Capture technique et prolétarisation
Protocoles de paiements, mécanismes d’identification unique, systèmes logiciels et écosystèmes de services… Les interfaces et protocoles logiciels se répandent partout, organisent et structurent l’information et les échanges, les systèmes de production dans tous les secteurs. Coelho fait un détour par son parcours personnel pour nous rappeler combien le web a transformé le mode de distribution des produits numériques et a fait évoluer leur modèle économique. Elle rappelle que les grandes entreprises du numérique ont été moteur dans ces transformations, en œuvrant à la promotion de leurs produits, souvent par la gratuité et surtout en cajolant particulièrement les développeurs pour qu’ils adoptent leurs produits et en fassent la promotion autour d’eux. AWS d’Amazon, à l’origine de son service cloud, vise à optimiser le travail des développeurs internes avant d’être ouverts à d’autres entreprises, selon un modèle de capture du client, qui se rend vite compte qu’il ne peut pas faire aussi bien pour le même prix. Le déploiement de services infrastructurels devient “difficilement remplaçables une fois intégrés”. Comme avec Google ou Microsoft, l’enjeu est de rendre captif à un écosystème qui impose ses normes, tarifs et conditions et qui peut facilement les faire évoluer à son gré, comme Tim Hwang le montrait pour la publicité programmatique. La dépendance aux acteurs monopolistiques ne cesse de se renforcer.
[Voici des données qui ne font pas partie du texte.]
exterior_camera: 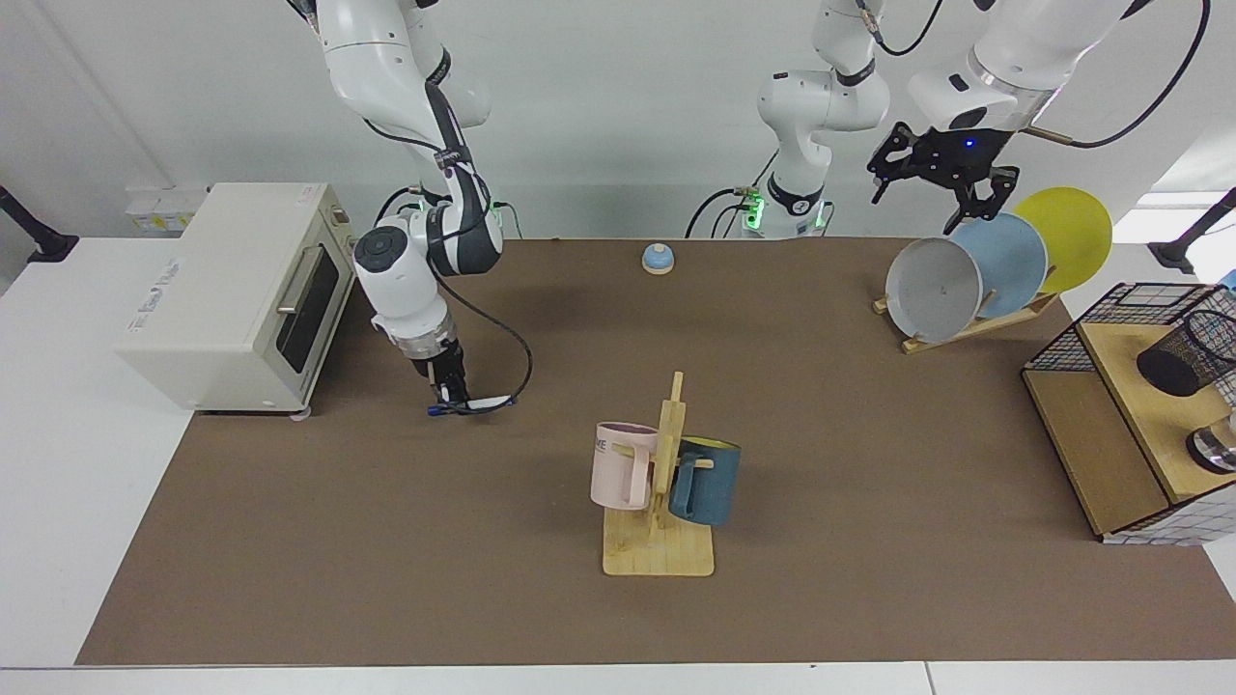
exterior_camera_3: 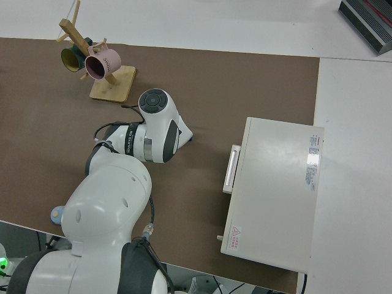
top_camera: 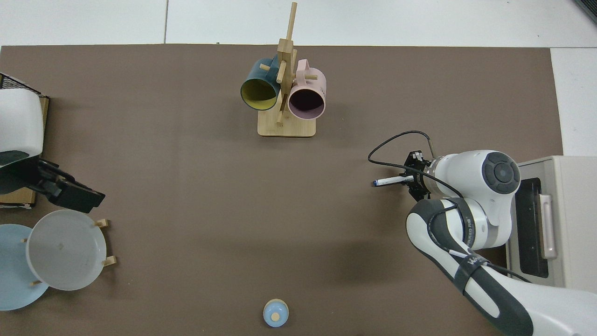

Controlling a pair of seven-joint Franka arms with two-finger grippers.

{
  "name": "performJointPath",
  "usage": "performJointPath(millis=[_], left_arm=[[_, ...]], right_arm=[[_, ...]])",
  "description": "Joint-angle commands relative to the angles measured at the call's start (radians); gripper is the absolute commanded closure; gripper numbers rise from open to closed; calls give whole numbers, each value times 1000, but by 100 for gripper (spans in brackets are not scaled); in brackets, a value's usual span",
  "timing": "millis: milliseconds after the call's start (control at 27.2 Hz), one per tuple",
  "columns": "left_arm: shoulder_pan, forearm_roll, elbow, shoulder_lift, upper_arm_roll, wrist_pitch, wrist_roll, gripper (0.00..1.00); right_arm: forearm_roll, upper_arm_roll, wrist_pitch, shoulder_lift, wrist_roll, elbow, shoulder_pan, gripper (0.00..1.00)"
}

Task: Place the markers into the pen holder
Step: 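Carry the marker to the middle while the left gripper reaches toward it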

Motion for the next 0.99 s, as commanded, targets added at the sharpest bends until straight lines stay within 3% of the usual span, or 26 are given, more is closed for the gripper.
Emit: performJointPath(millis=[0,330,661,954], left_arm=[[-5,-10,-28,-25,4,4,-9,1],[-5,-10,-27,-25,0,9,-19,0],[-7,-12,-28,-25,-3,9,-20,0],[-7,-12,-27,-25,-5,16,-6,0]], right_arm=[[-10,4,-5,-37,14,-10,-6,100],[-10,5,-184,-144,1,51,-12,100],[-11,5,-506,-241,-42,211,-9,100],[38,20,-804,-295,-79,393,5,100]])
Coelho insiste sur cette politique qui a été à l’œuvre consistant à “capturer les usages professionnels et les connaissances techniques”. Peu à peu, ces acteurs ont favorisé les savoirs relatifs à leurs plateformes et appauvrit les savoirs relatifs à la gestion des machines. Désormais les développeurs sont spécialisés dans les langages de Microsoft ou d’Amazon plus que dans les langages natifs, selon un phénomène de prolétarisation assez classique, visant à priver les sujets de leurs savoirs. De plus en plus, les utilisateurs sont formés aux produits, pas à comprendre. Nous devenons des consommateurs d’interfaces, renforçant la puissance du technopouvoir. 
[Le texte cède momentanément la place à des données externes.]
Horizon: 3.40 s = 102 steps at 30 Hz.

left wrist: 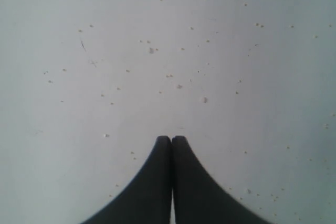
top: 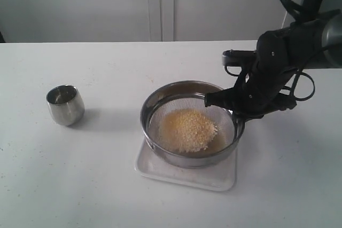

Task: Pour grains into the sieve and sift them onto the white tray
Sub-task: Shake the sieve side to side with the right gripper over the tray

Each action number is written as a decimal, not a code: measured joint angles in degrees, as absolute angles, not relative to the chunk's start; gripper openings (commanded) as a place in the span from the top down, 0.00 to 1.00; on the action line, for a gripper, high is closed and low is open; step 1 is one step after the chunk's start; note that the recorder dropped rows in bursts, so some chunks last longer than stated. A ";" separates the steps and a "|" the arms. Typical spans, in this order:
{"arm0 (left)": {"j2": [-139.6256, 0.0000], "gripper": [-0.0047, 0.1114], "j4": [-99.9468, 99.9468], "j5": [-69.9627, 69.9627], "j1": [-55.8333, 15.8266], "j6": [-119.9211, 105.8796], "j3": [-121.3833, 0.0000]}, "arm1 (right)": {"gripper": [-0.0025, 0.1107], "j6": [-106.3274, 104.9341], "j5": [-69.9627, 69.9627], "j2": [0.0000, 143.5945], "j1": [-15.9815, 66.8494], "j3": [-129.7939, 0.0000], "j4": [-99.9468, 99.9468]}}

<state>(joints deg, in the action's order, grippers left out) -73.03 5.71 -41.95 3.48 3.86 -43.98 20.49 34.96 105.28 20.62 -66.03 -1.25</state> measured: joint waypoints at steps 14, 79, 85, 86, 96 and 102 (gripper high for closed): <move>-73.03 0.96 5.71 -41.95 3.48 3.86 -43.98 | 0.98 23.62 34.62 105.75 19.29 -66.56 0.00; -73.03 0.96 5.71 -41.95 3.48 3.86 -43.98 | 0.98 33.30 21.24 99.61 19.47 -56.82 1.21; -73.03 0.96 5.71 -41.95 3.48 3.86 -43.98 | 0.98 31.06 24.82 97.44 21.40 -53.65 -0.33; -73.03 0.96 5.71 -41.95 3.48 3.86 -43.98 | 0.98 32.23 23.13 97.39 21.40 -53.62 0.00; -73.03 0.96 5.71 -41.95 3.48 3.86 -43.98 | 0.98 28.73 31.93 98.50 21.35 -56.68 -0.98; -73.03 0.96 5.71 -41.95 3.48 3.86 -43.98 | 0.98 33.10 27.41 100.09 19.35 -59.76 -0.77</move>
<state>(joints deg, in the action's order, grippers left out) -73.03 5.71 -41.95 3.48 3.86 -43.98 33.10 27.41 100.09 19.35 -59.76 -0.77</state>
Des acteurs publics dépossédés de leurs capacités d’agir
Dans cet affrontement bilatéral entre la Chine et les Etats-Unis, l’Europe (et la France) sont restés des PME. Malgré un beau réseau d’acteurs et de compétences, nos projets de souveraineté numérique sont restés de petite taille quand ils n’ont pas été plantés, à l’image du moteur Quaero. “Aucune vision à long terme n’émerge des tentatives multiples de formaliser une stratégie industrielle et technologique”. Quand en 2011 le projet de cloud national Andromède sort des cartons, les acteurs retenus (Thalès, Orange et Dassault) n’ont pas vraiment d’expertise en la matière, contrairement à quelques acteurs plus petits, comme Gandi, Nexedi ou OVH. Pour Coelho, nous n’avons cessé, en France, de favoriser de grandes entreprises au détriment de la cohérence, de l’ambition ou de la vision. Les cabinets de conseil font la promotion des produits dominants avec qui ils sont partenaires pour développer leurs solutions logicielles, au détriment de solutions alternatives qui pourraient bénéficier de la commande publique pour autant qu’elle parvienne à organiser et financer les acteurs nationaux ou européens. Mais cela suppose de miser sur un effort de fond et de long terme, quand les échecs des grands projets informatiques français ou européens n’aident plus vraiment à sortir de la dépendance aux solutions américaines. 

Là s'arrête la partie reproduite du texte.